== WORK INSTRUCTIONS ==
Every line in the records below between the one holding "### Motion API" and the one holding "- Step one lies", inclusive, is to be set down exactly; all other lines are to be left out.

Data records

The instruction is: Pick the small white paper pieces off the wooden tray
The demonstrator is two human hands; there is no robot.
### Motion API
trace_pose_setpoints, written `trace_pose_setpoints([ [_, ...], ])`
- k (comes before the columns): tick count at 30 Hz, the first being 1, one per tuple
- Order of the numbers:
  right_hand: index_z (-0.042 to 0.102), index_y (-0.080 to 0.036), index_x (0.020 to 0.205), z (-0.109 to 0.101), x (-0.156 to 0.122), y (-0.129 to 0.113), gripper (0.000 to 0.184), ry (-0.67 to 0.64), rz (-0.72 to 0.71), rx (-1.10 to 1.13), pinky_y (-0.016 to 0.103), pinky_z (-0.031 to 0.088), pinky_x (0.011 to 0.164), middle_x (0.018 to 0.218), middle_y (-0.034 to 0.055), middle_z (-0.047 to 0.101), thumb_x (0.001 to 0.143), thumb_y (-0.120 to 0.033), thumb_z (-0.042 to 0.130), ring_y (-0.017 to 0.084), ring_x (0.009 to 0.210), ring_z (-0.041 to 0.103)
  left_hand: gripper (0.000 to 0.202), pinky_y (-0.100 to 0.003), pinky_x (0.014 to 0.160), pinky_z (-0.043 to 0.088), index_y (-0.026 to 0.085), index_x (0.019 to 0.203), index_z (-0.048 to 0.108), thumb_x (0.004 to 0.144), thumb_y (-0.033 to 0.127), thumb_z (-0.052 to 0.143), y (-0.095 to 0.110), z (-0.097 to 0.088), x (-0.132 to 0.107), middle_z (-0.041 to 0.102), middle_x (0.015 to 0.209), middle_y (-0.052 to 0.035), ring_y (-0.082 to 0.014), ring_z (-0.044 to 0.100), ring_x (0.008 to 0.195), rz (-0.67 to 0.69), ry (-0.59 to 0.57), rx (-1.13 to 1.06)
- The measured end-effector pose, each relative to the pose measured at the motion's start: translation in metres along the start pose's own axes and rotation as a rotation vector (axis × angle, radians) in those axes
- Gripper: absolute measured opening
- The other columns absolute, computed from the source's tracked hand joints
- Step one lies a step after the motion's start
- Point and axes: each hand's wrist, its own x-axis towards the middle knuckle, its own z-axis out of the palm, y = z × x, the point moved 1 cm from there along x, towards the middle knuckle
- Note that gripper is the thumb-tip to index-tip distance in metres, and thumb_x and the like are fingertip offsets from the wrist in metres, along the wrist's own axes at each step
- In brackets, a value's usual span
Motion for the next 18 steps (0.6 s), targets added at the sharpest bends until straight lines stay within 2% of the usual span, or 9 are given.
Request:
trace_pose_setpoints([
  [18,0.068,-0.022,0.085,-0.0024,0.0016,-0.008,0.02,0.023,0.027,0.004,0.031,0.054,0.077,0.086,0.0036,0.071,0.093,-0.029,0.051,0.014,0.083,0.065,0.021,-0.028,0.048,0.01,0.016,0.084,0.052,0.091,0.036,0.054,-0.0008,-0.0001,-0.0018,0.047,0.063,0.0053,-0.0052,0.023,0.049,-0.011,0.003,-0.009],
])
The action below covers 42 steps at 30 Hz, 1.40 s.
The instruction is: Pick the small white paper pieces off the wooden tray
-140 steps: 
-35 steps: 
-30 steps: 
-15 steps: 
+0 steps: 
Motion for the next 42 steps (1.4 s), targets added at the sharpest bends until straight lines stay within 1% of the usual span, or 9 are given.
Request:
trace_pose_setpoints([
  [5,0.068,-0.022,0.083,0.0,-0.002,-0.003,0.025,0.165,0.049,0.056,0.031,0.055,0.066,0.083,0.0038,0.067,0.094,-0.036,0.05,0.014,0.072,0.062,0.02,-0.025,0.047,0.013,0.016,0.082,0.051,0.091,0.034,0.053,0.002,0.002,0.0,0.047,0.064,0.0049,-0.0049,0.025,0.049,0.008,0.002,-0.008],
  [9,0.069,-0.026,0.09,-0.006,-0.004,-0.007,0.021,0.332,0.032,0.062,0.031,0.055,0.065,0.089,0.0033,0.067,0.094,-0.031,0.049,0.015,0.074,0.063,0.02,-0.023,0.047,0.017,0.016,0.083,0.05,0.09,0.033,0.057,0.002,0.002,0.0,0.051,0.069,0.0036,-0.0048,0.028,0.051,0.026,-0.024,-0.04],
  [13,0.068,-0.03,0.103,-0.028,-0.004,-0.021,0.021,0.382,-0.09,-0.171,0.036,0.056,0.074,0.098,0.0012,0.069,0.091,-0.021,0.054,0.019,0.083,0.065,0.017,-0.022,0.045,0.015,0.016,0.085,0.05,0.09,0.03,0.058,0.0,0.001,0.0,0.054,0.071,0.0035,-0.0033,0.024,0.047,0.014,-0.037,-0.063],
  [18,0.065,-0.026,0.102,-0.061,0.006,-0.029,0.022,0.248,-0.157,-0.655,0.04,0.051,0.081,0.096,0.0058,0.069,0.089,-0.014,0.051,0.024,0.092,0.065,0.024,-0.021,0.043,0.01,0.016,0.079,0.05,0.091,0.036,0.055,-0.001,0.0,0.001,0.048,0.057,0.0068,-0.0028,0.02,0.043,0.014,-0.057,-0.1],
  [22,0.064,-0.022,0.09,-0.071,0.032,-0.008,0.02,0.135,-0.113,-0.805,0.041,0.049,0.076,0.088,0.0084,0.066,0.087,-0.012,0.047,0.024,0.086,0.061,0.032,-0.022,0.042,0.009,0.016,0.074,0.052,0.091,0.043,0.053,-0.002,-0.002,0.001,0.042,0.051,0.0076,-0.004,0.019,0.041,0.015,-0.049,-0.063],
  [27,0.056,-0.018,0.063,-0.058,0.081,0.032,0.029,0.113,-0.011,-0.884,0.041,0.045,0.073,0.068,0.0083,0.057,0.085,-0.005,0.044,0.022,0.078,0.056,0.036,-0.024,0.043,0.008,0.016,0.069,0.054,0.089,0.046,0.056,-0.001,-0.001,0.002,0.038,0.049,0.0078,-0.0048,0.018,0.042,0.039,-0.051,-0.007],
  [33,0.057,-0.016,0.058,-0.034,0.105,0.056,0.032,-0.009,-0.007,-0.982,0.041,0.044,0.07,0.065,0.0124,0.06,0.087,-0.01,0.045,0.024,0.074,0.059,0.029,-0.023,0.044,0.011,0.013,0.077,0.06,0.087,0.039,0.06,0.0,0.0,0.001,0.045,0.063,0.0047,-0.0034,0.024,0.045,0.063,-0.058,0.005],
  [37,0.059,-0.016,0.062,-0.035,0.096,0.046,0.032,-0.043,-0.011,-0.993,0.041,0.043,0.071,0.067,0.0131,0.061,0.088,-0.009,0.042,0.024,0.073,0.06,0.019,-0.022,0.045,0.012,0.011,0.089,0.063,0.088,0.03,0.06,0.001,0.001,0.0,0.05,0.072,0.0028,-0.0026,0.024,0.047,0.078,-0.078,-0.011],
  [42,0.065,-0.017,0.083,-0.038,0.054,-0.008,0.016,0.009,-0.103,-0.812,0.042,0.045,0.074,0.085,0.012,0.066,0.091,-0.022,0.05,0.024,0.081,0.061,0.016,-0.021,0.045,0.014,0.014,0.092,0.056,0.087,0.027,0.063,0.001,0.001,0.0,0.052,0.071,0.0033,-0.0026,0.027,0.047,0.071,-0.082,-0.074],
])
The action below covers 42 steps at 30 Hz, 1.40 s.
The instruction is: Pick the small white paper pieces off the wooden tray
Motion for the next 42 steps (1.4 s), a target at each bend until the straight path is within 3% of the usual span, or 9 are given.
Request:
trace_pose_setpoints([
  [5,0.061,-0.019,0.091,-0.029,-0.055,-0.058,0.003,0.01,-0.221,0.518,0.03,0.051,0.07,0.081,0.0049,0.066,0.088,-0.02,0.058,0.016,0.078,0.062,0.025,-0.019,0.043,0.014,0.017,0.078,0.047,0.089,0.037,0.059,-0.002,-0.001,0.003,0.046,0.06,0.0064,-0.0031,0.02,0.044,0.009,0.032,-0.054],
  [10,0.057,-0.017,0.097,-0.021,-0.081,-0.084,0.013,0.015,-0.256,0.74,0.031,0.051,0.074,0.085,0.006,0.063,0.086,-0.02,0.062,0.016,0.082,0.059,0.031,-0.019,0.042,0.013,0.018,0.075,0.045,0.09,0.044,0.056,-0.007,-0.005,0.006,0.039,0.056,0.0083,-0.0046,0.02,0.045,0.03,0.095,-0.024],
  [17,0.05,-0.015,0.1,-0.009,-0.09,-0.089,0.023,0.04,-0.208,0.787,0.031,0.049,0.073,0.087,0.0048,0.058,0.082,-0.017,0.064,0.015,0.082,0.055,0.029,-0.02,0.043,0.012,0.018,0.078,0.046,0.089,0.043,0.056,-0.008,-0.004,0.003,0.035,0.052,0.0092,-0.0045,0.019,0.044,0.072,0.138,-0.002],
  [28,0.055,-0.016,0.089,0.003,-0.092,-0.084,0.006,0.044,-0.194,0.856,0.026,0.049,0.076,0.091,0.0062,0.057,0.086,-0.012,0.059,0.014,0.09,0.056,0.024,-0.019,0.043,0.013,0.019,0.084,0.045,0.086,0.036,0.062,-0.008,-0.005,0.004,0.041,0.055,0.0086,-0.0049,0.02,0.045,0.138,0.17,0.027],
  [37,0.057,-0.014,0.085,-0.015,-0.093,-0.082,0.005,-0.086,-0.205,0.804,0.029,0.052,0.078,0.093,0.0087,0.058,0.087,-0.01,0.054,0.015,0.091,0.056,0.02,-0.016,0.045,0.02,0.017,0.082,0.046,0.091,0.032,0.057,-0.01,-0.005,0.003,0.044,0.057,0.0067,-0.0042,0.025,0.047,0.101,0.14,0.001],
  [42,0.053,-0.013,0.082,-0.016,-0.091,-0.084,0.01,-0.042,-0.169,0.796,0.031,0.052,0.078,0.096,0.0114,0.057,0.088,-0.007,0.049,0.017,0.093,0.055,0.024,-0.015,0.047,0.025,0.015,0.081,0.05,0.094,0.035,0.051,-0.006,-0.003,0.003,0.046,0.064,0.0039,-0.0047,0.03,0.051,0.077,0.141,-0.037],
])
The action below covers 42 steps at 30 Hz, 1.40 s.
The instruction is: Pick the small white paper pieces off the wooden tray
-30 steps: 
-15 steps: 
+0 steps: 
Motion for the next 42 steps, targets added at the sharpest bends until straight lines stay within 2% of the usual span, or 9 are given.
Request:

== SOLUTION TO THE PROBLEM ==
### Motion API
trace_pose_setpoints, written `trace_pose_setpoints([ [_, ...], ])`
- k (comes before the columns): tick count at 30 Hz, the first being 1, one per tuple
- Order of the numbers:
  right_hand: index_z (-0.042 to 0.102), index_y (-0.080 to 0.036), index_x (0.020 to 0.205), z (-0.109 to 0.101), x (-0.156 to 0.122), y (-0.129 to 0.113), gripper (0.000 to 0.184), ry (-0.67 to 0.64), rz (-0.72 to 0.71), rx (-1.10 to 1.13), pinky_y (-0.016 to 0.103), pinky_z (-0.031 to 0.088), pinky_x (0.011 to 0.164), middle_x (0.018 to 0.218), middle_y (-0.034 to 0.055), middle_z (-0.047 to 0.101), thumb_x (0.001 to 0.143), thumb_y (-0.120 to 0.033), thumb_z (-0.042 to 0.130), ring_y (-0.017 to 0.084), ring_x (0.009 to 0.210), ring_z (-0.041 to 0.103)
  left_hand: gripper (0.000 to 0.202), pinky_y (-0.100 to 0.003), pinky_x (0.014 to 0.160), pinky_z (-0.043 to 0.088), index_y (-0.026 to 0.085), index_x (0.019 to 0.203), index_z (-0.048 to 0.108), thumb_x (0.004 to 0.144), thumb_y (-0.033 to 0.127), thumb_z (-0.052 to 0.143), y (-0.095 to 0.110), z (-0.097 to 0.088), x (-0.132 to 0.107), middle_z (-0.041 to 0.102), middle_x (0.015 to 0.209), middle_y (-0.052 to 0.035), ring_y (-0.082 to 0.014), ring_z (-0.044 to 0.100), ring_x (0.008 to 0.195), rz (-0.67 to 0.69), ry (-0.59 to 0.57), rx (-1.13 to 1.06)
- The measured end-effector pose, each relative to the pose measured at the motion's start: translation in metres along the start pose's own axes and rotation as a rotation vector (axis × angle, radians) in those axes
- Gripper: absolute measured opening
- The other columns absolute, computed from the source's tracked hand joints
- Step one lies a step after the motion's start

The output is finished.